Metadata-Version: 2.4
Name: polars-db
Version: 0.1.0
Summary: Query databases using Polars syntax — the Python equivalent of R's dbplyr
Project-URL: Homepage, https://github.com/b-trout/polars-db
Project-URL: Repository, https://github.com/b-trout/polars-db
Project-URL: Issues, https://github.com/b-trout/polars-db/issues
Project-URL: Changelog, https://github.com/b-trout/polars-db/blob/main/CHANGELOG.md
Author: b-trout
License-Expression: MIT
License-File: LICENSE
Keywords: database,dataframe,dbplyr,polars,query-builder,sql
Classifier: Development Status :: 3 - Alpha
Classifier: Intended Audience :: Developers
Classifier: Intended Audience :: Science/Research
Classifier: License :: OSI Approved :: MIT License
Classifier: Programming Language :: Python :: 3
Classifier: Programming Language :: Python :: 3.13
Classifier: Topic :: Database
Classifier: Topic :: Scientific/Engineering
Classifier: Typing :: Typed
Requires-Python: >=3.13
Requires-Dist: duckdb>=1.5.2
Requires-Dist: polars>=1.39.3
Requires-Dist: pyarrow>=23.0.1
Requires-Dist: sqlglot>=30.4.3
Provides-Extra: bigquery
Requires-Dist: google-cloud-bigquery>=3.0.0; extra == 'bigquery'
Provides-Extra: mysql
Requires-Dist: cryptography>=44.0.0; extra == 'mysql'
Requires-Dist: pymysql>=1.1.2; extra == 'mysql'
Provides-Extra: postgres
Requires-Dist: psycopg2-binary>=2.9.11; extra == 'postgres'
Provides-Extra: sqlserver
Requires-Dist: pymssql>=2.3.13; extra == 'sqlserver'
Description-Content-Type: text/markdown

# polars-db

[![CI](https://github.com/b-trout/polars-db/actions/workflows/pr-check.yml/badge.svg)](https://github.com/b-trout/polars-db/actions/workflows/pr-check.yml)
[![Python 3.13+](https://img.shields.io/badge/python-3.13%2B-blue.svg)](https://www.python.org/downloads/)
[![codecov](https://codecov.io/gh/b-trout/polars-db/branch/main/graph/badge.svg)](https://codecov.io/gh/b-trout/polars-db)
[![License: MIT](https://img.shields.io/badge/license-MIT-green.svg)](LICENSE)

A Python library that lets you query relational databases using Polars syntax.
Write expressions like `pdb.col("age") > 30` and polars-db translates them into
the appropriate SQL dialect for your backend.

## Motivation

In Python, there is no standard way to manipulate database tables using
DataFrame syntax.
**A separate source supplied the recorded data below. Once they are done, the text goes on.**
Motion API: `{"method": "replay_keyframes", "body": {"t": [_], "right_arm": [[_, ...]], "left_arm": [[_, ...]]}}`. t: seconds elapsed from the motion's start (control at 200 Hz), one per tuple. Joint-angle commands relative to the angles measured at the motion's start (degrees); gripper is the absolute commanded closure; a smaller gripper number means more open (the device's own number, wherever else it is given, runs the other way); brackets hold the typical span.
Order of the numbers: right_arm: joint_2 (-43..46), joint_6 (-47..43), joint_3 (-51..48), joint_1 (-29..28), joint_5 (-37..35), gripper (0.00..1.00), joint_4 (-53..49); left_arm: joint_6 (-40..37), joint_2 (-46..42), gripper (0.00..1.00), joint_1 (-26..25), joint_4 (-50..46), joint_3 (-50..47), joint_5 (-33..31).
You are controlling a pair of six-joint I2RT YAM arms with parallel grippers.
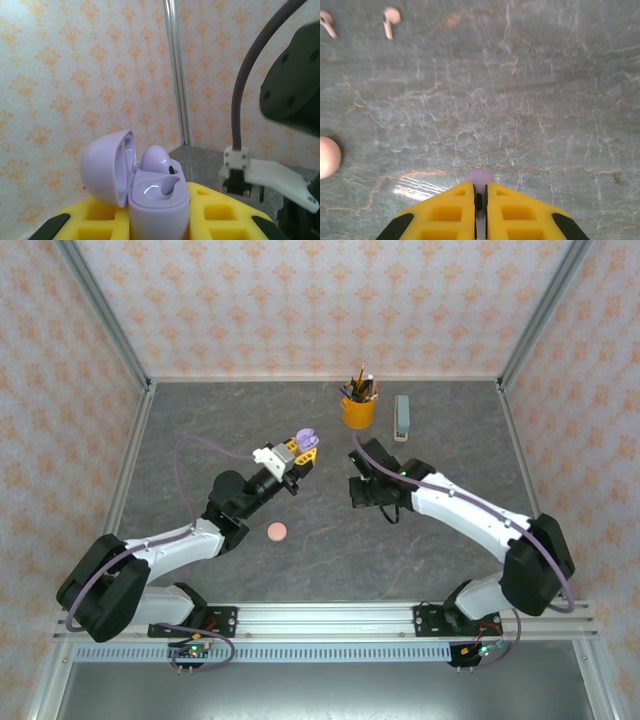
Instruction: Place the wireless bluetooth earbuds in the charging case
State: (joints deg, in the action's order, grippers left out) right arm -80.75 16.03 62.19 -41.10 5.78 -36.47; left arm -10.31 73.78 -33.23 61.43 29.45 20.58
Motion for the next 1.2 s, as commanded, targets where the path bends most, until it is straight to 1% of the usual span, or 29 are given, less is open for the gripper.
{"method": "replay_keyframes", "body": {"t": [0.0,0.205,0.335,0.565,0.901,1.006,1.196], "right_arm": [[4.1,1.0,-0.3,-0.1,-3.4,0.89,1.5],[9.7,0.9,0.2,-0.1,-5.0,0.88,1.8],[9.5,0.8,0.2,-0.1,-3.6,0.89,1.0],[5.4,2.1,-5.8,-0.1,-1.5,0.89,5.4],[-5.4,5.6,-15.5,-0.1,0.4,0.9,18.1],[-7.4,6.2,-17.1,0.0,1.2,0.91,20.0],[-8.3,6.7,-18.9,-0.1,2.1,0.9,21.0]], "left_arm": [[0.7,0.8,1.0,0.3,0.3,2.1,1.1],[1.2,2.3,1.0,0.2,0.4,2.6,1.3],[1.4,3.0,1.0,0.1,0.4,2.8,1.3],[1.6,3.4,1.0,-0.1,0.7,2.7,1.0],[1.6,2.9,1.0,-0.2,1.0,2.3,0.8],[1.7,3.1,1.0,-0.2,1.3,2.2,0.8],[1.8,3.3,1.0,-0.2,1.7,2.1,0.8]]}}
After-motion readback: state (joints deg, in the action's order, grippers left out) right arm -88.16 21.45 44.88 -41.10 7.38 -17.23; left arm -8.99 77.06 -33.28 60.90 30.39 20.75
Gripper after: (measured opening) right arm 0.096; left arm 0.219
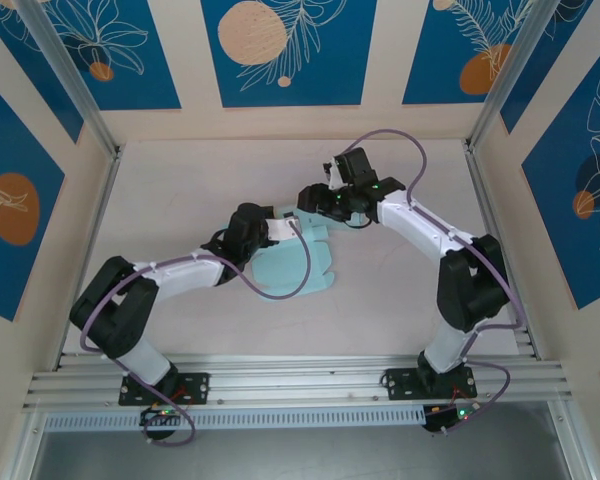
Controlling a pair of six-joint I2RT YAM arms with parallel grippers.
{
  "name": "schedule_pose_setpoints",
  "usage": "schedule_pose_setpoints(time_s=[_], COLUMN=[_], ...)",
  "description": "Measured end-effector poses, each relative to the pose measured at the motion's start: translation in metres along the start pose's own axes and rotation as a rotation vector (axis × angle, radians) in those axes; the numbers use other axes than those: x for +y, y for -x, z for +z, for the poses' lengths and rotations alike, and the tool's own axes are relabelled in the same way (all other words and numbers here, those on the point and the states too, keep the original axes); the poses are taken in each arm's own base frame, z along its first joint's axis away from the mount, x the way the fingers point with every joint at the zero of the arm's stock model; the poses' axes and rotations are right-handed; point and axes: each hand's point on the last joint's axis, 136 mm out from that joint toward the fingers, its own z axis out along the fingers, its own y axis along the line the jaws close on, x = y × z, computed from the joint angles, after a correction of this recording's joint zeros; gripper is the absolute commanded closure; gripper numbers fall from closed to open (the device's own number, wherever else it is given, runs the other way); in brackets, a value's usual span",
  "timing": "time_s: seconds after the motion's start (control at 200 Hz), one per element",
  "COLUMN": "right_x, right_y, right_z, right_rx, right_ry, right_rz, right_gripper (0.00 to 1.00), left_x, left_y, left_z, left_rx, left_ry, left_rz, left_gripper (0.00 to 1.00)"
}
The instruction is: Fold the paper box
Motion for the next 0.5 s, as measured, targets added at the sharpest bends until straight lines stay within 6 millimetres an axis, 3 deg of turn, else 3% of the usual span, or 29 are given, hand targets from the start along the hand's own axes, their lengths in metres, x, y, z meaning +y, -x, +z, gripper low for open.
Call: schedule_pose_setpoints(time_s=[0.225,0.375,0.5], right_x=[-0.002,-0.001,-0.002], right_y=[-0.004,-0.001,-0.002], right_z=[0.025,0.035,0.043], right_rx=[0.038,0.043,0.053], right_ry=[0.032,0.038,0.033], right_rz=[0.026,0.045,0.058], right_gripper=[0.41,0.59,0.6], left_x=[-0.005,-0.008,-0.013], left_y=[-0.001,0.0,-0.004], left_z=[0.002,0.003,0.005], left_rx=[0.003,-0.006,0.006], left_ry=[-0.007,0.011,0.048], left_rz=[0.014,0.04,0.081], left_gripper=[1.0,1.0,1.0])
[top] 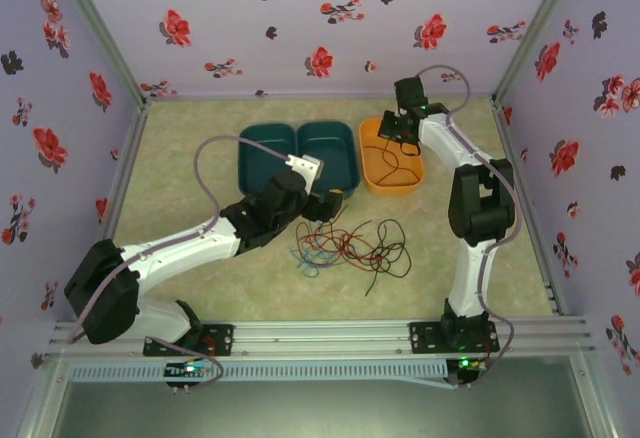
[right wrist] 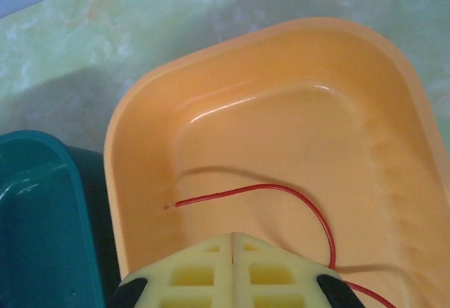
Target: Untangle the cables
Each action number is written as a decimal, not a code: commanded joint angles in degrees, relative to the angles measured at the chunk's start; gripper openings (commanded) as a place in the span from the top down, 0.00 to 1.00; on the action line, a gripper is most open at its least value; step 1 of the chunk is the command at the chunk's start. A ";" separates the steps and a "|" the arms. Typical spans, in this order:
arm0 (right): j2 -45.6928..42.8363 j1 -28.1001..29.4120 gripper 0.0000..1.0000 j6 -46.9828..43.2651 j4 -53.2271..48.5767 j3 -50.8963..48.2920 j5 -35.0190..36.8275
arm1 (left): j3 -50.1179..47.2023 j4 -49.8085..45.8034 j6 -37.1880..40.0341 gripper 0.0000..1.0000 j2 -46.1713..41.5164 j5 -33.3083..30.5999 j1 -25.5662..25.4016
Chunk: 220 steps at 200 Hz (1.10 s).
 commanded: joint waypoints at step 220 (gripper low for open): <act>1.73 3.92 0.76 -3.83 -2.37 0.30 7.49 | 1.12 -0.61 -2.82 0.00 -0.71 -1.88 1.90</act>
You either write raw SQL strings or learn a library-specific
API like SQLAlchemy or Ibis — none of which feel like the DataFrame code you
already write. R solved this years ago with
[dbplyr](https://dbplyr.tidyverse.org/), which lets dplyr code run transparently
against databases. polars-db brings the same idea to the Polars ecosystem.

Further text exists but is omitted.